Search the records for the word "Could" and pick out every line that has it.

Top of Data to process

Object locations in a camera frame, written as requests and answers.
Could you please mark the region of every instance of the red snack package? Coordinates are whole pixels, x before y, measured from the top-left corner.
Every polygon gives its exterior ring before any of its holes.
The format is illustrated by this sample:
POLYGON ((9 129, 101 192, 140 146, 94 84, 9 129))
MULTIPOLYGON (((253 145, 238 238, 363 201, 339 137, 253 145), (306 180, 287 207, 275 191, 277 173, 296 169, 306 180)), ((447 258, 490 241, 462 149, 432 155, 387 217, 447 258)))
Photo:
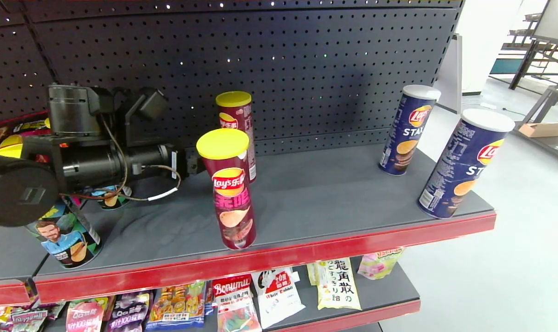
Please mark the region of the red snack package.
POLYGON ((218 305, 218 332, 262 332, 250 292, 250 275, 212 282, 218 305))
POLYGON ((0 121, 0 145, 11 135, 49 135, 51 130, 46 126, 47 112, 37 112, 19 118, 0 121))

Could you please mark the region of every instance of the white wall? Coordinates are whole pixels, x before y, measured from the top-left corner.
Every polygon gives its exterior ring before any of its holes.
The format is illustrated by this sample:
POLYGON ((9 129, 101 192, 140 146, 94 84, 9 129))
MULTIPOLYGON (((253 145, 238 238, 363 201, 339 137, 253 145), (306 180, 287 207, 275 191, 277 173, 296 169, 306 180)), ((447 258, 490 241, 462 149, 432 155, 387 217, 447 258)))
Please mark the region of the white wall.
POLYGON ((500 48, 519 15, 522 2, 523 0, 465 1, 456 28, 456 32, 463 36, 463 93, 482 91, 500 48))

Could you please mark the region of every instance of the lay's chip can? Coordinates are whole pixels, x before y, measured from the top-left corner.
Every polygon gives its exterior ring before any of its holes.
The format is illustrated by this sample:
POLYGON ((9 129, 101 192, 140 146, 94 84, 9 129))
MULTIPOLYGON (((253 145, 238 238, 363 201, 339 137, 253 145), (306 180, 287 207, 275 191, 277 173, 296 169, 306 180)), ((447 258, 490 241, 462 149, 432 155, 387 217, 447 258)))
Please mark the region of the lay's chip can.
POLYGON ((453 216, 514 127, 513 120, 496 112, 484 109, 463 111, 418 198, 418 206, 435 218, 453 216))
POLYGON ((439 90, 424 85, 407 85, 402 91, 379 164, 382 170, 395 176, 406 173, 431 109, 441 97, 439 90))

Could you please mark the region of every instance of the cable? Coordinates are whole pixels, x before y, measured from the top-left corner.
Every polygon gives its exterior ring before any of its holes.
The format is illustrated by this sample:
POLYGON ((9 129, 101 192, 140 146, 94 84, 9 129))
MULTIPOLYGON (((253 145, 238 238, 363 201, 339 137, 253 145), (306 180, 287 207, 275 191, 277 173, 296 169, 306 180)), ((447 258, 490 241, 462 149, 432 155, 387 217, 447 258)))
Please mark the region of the cable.
POLYGON ((106 122, 106 120, 105 120, 105 118, 103 117, 102 114, 100 114, 100 118, 101 118, 102 124, 105 127, 105 130, 107 131, 107 133, 109 134, 109 137, 111 138, 111 141, 113 141, 113 143, 115 144, 115 147, 117 148, 117 152, 119 152, 119 155, 121 155, 121 159, 123 160, 123 181, 121 181, 121 184, 119 185, 117 190, 111 190, 111 189, 107 189, 107 188, 101 188, 101 189, 96 190, 96 191, 106 191, 106 192, 108 192, 108 194, 106 194, 104 196, 89 196, 89 195, 84 195, 84 194, 60 194, 60 195, 76 196, 76 197, 86 198, 87 200, 106 200, 106 199, 114 197, 114 196, 121 196, 121 197, 127 198, 129 200, 145 202, 145 201, 158 200, 158 199, 166 197, 166 196, 168 196, 168 195, 170 195, 170 194, 172 194, 172 193, 174 193, 175 191, 178 190, 178 188, 180 187, 180 183, 181 183, 181 178, 180 178, 179 172, 177 172, 172 167, 165 166, 165 165, 149 165, 149 166, 142 166, 142 167, 143 168, 147 168, 147 167, 163 168, 164 170, 169 170, 169 171, 173 172, 174 174, 176 174, 176 176, 178 177, 178 182, 176 184, 176 187, 174 187, 173 189, 171 189, 171 190, 169 190, 165 193, 162 193, 162 194, 159 194, 159 195, 156 195, 156 196, 152 196, 152 197, 148 197, 148 198, 137 198, 137 197, 127 196, 125 194, 122 194, 121 191, 123 190, 123 186, 125 186, 125 183, 127 183, 127 160, 125 159, 125 154, 123 153, 123 149, 121 149, 121 146, 119 146, 119 143, 117 142, 117 139, 115 139, 115 136, 111 132, 111 130, 110 130, 109 126, 107 125, 107 122, 106 122))
MULTIPOLYGON (((148 167, 157 167, 157 168, 163 168, 164 170, 169 170, 171 172, 173 172, 174 174, 176 174, 177 178, 178 178, 178 182, 176 183, 176 187, 174 187, 173 189, 165 192, 165 193, 161 193, 159 195, 156 196, 152 196, 152 197, 148 197, 148 198, 137 198, 137 197, 131 197, 131 196, 127 196, 125 194, 119 194, 119 196, 123 197, 123 198, 127 198, 129 200, 133 200, 133 201, 140 201, 140 202, 146 202, 146 201, 153 201, 153 200, 159 200, 163 197, 166 197, 172 193, 174 193, 175 191, 178 190, 178 188, 180 187, 180 183, 181 183, 181 178, 180 178, 180 173, 177 172, 175 169, 173 169, 170 166, 165 166, 165 165, 149 165, 149 166, 145 166, 146 168, 148 167)), ((111 189, 107 189, 107 188, 101 188, 98 190, 102 190, 102 191, 108 191, 109 193, 115 193, 114 190, 111 189)))
POLYGON ((109 137, 111 138, 111 141, 113 141, 113 143, 115 144, 115 147, 117 148, 117 152, 119 153, 119 155, 121 156, 121 159, 123 160, 123 181, 121 181, 121 184, 119 185, 117 190, 109 191, 109 193, 107 195, 104 195, 104 196, 88 196, 88 195, 83 195, 83 194, 62 194, 62 193, 60 193, 60 195, 62 195, 62 196, 76 196, 76 197, 86 198, 87 200, 106 200, 108 198, 118 196, 119 192, 122 191, 123 186, 125 185, 125 183, 127 183, 127 160, 125 159, 125 154, 123 153, 123 149, 121 149, 121 146, 119 146, 119 143, 117 142, 117 139, 115 139, 115 136, 113 135, 113 133, 111 132, 111 129, 107 125, 107 121, 105 120, 104 116, 102 114, 99 114, 99 116, 101 118, 103 126, 105 127, 105 130, 107 131, 109 137))
POLYGON ((105 197, 106 198, 110 198, 113 197, 115 195, 117 196, 121 196, 123 198, 127 198, 129 200, 132 201, 138 201, 138 202, 146 202, 146 201, 153 201, 153 200, 159 200, 163 197, 166 197, 172 193, 174 193, 175 191, 178 190, 178 188, 180 188, 180 183, 182 181, 182 179, 180 178, 180 173, 177 172, 176 170, 174 170, 172 167, 170 166, 166 166, 166 165, 149 165, 149 166, 144 166, 144 168, 148 168, 148 167, 157 167, 157 168, 162 168, 164 170, 169 170, 171 172, 173 172, 174 174, 176 174, 176 176, 178 177, 178 182, 176 183, 176 187, 174 187, 173 189, 165 192, 165 193, 161 193, 159 195, 156 196, 152 196, 152 197, 148 197, 148 198, 137 198, 137 197, 133 197, 133 196, 127 196, 123 193, 117 193, 115 190, 111 190, 111 189, 107 189, 107 188, 100 188, 100 189, 95 189, 95 191, 106 191, 110 194, 110 196, 89 196, 89 195, 84 195, 84 194, 60 194, 60 195, 64 195, 64 196, 75 196, 75 197, 81 197, 81 198, 86 198, 87 200, 104 200, 105 197))
POLYGON ((107 195, 107 196, 103 197, 103 199, 107 199, 107 198, 117 196, 119 194, 119 192, 122 191, 123 186, 125 185, 125 183, 127 183, 127 159, 125 158, 125 154, 123 153, 123 149, 121 149, 121 146, 119 146, 119 143, 117 142, 117 139, 115 139, 115 136, 113 135, 109 126, 107 125, 107 122, 106 122, 104 116, 102 114, 100 114, 100 116, 101 116, 102 124, 105 127, 105 130, 109 134, 109 137, 111 138, 111 141, 113 141, 113 143, 115 144, 115 147, 117 148, 117 152, 119 152, 119 155, 121 155, 121 159, 123 160, 123 181, 121 181, 121 184, 119 185, 119 188, 117 188, 115 193, 111 193, 110 196, 107 195))

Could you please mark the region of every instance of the pegboard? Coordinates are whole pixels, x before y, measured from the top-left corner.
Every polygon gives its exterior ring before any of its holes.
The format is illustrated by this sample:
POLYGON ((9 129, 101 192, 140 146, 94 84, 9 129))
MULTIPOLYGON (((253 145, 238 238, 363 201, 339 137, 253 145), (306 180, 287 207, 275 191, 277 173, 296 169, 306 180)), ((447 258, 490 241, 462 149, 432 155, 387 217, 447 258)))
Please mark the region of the pegboard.
POLYGON ((227 12, 334 8, 458 8, 463 0, 315 0, 315 1, 70 1, 56 6, 41 0, 25 3, 32 22, 149 13, 227 12))
POLYGON ((218 93, 245 90, 258 154, 384 141, 402 87, 433 84, 462 4, 23 3, 33 45, 47 59, 30 66, 45 70, 40 84, 52 70, 63 84, 159 88, 169 109, 142 130, 184 147, 218 128, 218 93))
POLYGON ((21 13, 22 9, 23 7, 17 1, 0 2, 0 27, 23 24, 24 18, 21 13))
POLYGON ((29 29, 0 27, 0 121, 45 110, 51 82, 29 29))

Bottom of Data to process

Solution to this problem
Could you please mark the region of every instance of the red snack package? Coordinates are whole pixels, x before y, measured from the top-left corner.
Could you please mark the region of every instance of the white wall? Coordinates are whole pixels, x before y, measured from the top-left corner.
Could you please mark the region of every instance of the lay's chip can? Coordinates are whole pixels, x before y, measured from the top-left corner.
Could you please mark the region of every instance of the cable? Coordinates are whole pixels, x before y, measured from the top-left corner.
Could you please mark the region of every instance of the pegboard? Coordinates are whole pixels, x before y, measured from the top-left corner.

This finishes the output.